Des milliers de manifestants se sont rassemblés mercredi sur une place de Manama pour réclamer des réformes dans ce petit royaume du Golfe où l'opposition chiite a appelé à une «véritable» monarchie constitutionnelle.

Les États-unis ont demandé à Bahreïn, un proche allié, de respecter le droit de ses citoyens à manifester de façon pacifique et à faire entendre leurs doléances, alors que des appels ont été lancés pour des manifestations vendredi et samedi, respectivement par l'opposition et des internautes.

En soirée, la place de la Perle dans la capitale Manama restait noire de monde et l'ambiance était festive. Les forces de l'ordre se tenaient à l'écart.

«Ni sunnites, ni chiites, unité nationale», «Nous demandons une nouvelle constitution et l'alternance au pouvoir», proclamaient des pancartes.

Un homme portant son bébé brandissait une pancarte disant: «J'aime mon pays», tandis que les femmes drapées de noir avec leurs enfants occupaient un coin de la place. Les manifestants ont installé de nombreuses tentes et des postes de télévision, se préparant à passer une nouvelle nuit sur les lieux.

La place a été renommée Tahrir (Libération), comme celle du Caire qui a été l'épicentre du soulèvement ayant provoqué la chute du président Hosni Moubarak.

Des partisans du régime bahreïni ont défilé dans l'île de Moharraq, séparée par un pont de la principale île de Manama, en proclamant leur soutien au roi Hamad ben Issa Al-Khalifa.

La contestation a été déclenchée lundi à l'initiative d'internautes qui ont appelé sur Facebook à des manifestations pour réclamer des réformes politiques et sociales à Bahreïn, dans la foulée des soulèvements en Tunisie et en Égypte.

C'est surtout la majorité chiite dans cet archipel de 741 km2, gouverné par une dynastie sunnite, qui s'estime discriminée en matière d'emploi, de services sociaux, des services publics et de logement.

Lundi et mardi, deux jeunes chiites ont été tués dans la dispersion de manifestations. Les autorités ont présenté leurs excuses pour ces victimes et annoncé l'arrestation de responsables présumés au sein de la police.

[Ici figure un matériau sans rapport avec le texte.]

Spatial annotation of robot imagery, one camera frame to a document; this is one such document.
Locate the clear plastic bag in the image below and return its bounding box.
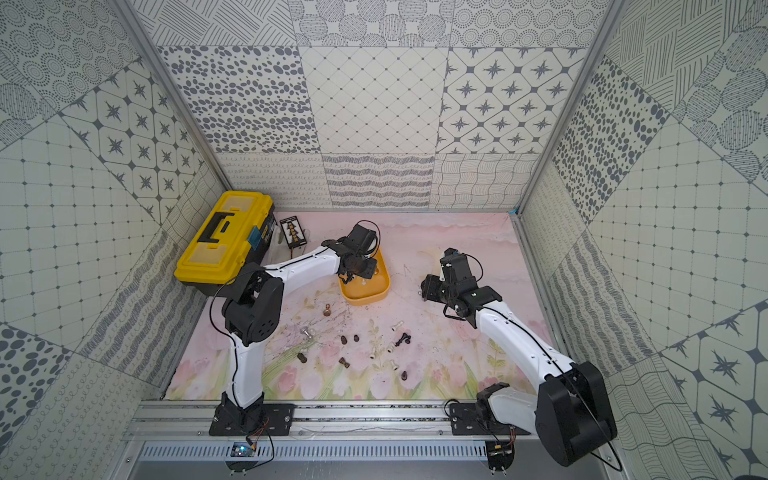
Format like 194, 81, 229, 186
263, 231, 292, 265

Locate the aluminium rail base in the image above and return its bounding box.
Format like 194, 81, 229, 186
107, 400, 619, 479

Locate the black knight chess piece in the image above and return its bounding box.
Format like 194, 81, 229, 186
395, 333, 411, 347

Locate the yellow plastic storage tray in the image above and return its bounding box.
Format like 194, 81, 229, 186
339, 251, 391, 306

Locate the yellow black toolbox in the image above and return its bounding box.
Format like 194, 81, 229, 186
174, 191, 274, 296

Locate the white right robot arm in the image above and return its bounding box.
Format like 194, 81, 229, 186
420, 248, 617, 466

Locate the black chess picture card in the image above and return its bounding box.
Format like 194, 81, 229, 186
279, 216, 307, 250

Dans la matinée, plus de 2 000 personnes ont participé à Mahouz, une banlieue chiite de Manama, aux funérailles du manifestant Fadel Salman Matrouk, tué par balle lors des obsèques du premier manifestant décédé. Certaines ont scandé, comme en Égypte, «Le peuple veut la chute du régime».

La Maison Blanche, s'inquiétant de la violence, a appelé autorités et manifestants «à s'abstenir de recourir à la violence» dans le royaume, siège de la Ve Flotte américaine et port d'attache des bâtiments de guerre américains en mission dans la région.

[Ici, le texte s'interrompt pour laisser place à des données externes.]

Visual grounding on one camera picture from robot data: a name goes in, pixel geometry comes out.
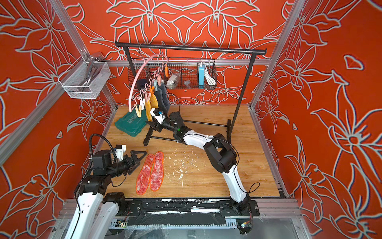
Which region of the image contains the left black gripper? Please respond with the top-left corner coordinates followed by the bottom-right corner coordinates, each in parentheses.
top-left (106, 151), bottom-right (146, 179)

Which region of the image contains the dark grey insole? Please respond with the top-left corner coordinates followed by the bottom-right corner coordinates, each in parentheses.
top-left (160, 83), bottom-right (170, 112)
top-left (155, 86), bottom-right (168, 115)

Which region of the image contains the yellow insole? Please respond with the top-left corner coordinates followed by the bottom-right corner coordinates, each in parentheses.
top-left (149, 93), bottom-right (159, 109)
top-left (145, 100), bottom-right (153, 121)

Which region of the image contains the red patterned insole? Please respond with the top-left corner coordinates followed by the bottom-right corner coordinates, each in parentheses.
top-left (136, 154), bottom-right (155, 195)

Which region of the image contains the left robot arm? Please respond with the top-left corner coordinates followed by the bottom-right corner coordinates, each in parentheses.
top-left (65, 134), bottom-right (147, 239)

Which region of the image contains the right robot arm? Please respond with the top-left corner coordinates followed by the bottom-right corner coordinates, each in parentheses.
top-left (149, 109), bottom-right (251, 214)

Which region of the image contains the pink clip hanger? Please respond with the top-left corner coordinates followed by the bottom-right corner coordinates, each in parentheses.
top-left (128, 53), bottom-right (169, 117)

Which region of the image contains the green tool case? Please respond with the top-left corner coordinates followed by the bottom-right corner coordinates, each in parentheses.
top-left (114, 110), bottom-right (148, 137)

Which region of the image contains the blue box in basket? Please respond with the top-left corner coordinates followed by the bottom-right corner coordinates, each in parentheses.
top-left (198, 62), bottom-right (205, 89)

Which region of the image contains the white mesh basket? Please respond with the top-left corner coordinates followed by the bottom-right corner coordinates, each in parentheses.
top-left (59, 52), bottom-right (111, 99)

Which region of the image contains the black garment rack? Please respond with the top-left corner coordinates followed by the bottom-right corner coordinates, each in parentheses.
top-left (115, 41), bottom-right (267, 146)

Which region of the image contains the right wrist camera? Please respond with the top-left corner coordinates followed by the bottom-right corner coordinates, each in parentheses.
top-left (150, 108), bottom-right (166, 125)

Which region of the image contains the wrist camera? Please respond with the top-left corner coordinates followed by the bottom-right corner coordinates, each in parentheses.
top-left (114, 144), bottom-right (126, 162)
top-left (150, 108), bottom-right (166, 125)

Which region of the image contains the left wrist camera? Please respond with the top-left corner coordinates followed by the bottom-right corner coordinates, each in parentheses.
top-left (114, 144), bottom-right (126, 162)

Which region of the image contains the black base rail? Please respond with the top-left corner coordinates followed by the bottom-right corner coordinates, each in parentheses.
top-left (109, 198), bottom-right (260, 230)

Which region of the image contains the black wire basket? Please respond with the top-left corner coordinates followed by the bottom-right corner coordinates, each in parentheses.
top-left (127, 58), bottom-right (217, 89)

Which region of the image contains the white cable in basket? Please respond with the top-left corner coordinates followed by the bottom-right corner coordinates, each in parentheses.
top-left (204, 69), bottom-right (217, 87)

Londres a dénoncé l'usage excessif de la force contre les manifestants.

Le chef de l'opposition chiite, Ali Salmane, a réclamé «une monarchie constitutionnelle dans laquelle le gouvernement serait élu par le peuple», mais assuré ne pas vouloir la chute du régime ni l'instauration d'un État religieux sur le modèle iranien.

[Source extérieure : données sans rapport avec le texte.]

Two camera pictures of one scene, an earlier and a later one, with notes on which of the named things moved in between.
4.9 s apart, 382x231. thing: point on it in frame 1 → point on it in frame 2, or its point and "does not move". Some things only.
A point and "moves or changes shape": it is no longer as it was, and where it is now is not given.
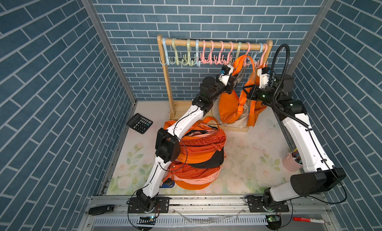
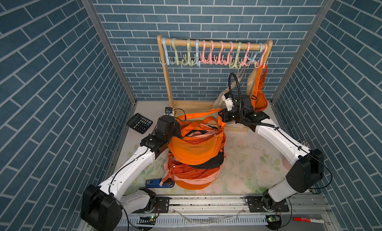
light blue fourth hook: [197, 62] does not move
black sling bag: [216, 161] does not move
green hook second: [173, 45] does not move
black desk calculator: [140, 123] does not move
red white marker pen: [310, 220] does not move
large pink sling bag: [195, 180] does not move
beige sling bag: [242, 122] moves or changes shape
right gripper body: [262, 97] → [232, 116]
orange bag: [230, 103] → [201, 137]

Le mouvement Al-Wefaq (18 élus sur 40 sièges à l'Assemblée) qu'il dirige a annoncé le boycottage du Parlement.

Cheikh Salmane a invité le gouvernement à «engager le dialogue» avec l'opposition sur des réformes à réaliser «selon un calendrier précis».

«Le gouvernement est prêt au dialogue, mais dans le cadre des institutions légales», lui a répondu le ministre de la Justice, Khaled ben Ali Al-Khalifa, estimant que l'opposition fermait «la porte au dialogue» en encourageant la pression de la rue, et balayant les critiques internationales.

Bahreïn (1,2 million d'habitants) fait figure de parent pauvre à côté des autres monarchies pétrolières du Golfe, ses réserves de pétrole étant pratiquement taries. Entre 1994 et 1999, il a été le théâtre de violences animées par des chiites, qui avaient fait une quarantaine de morts.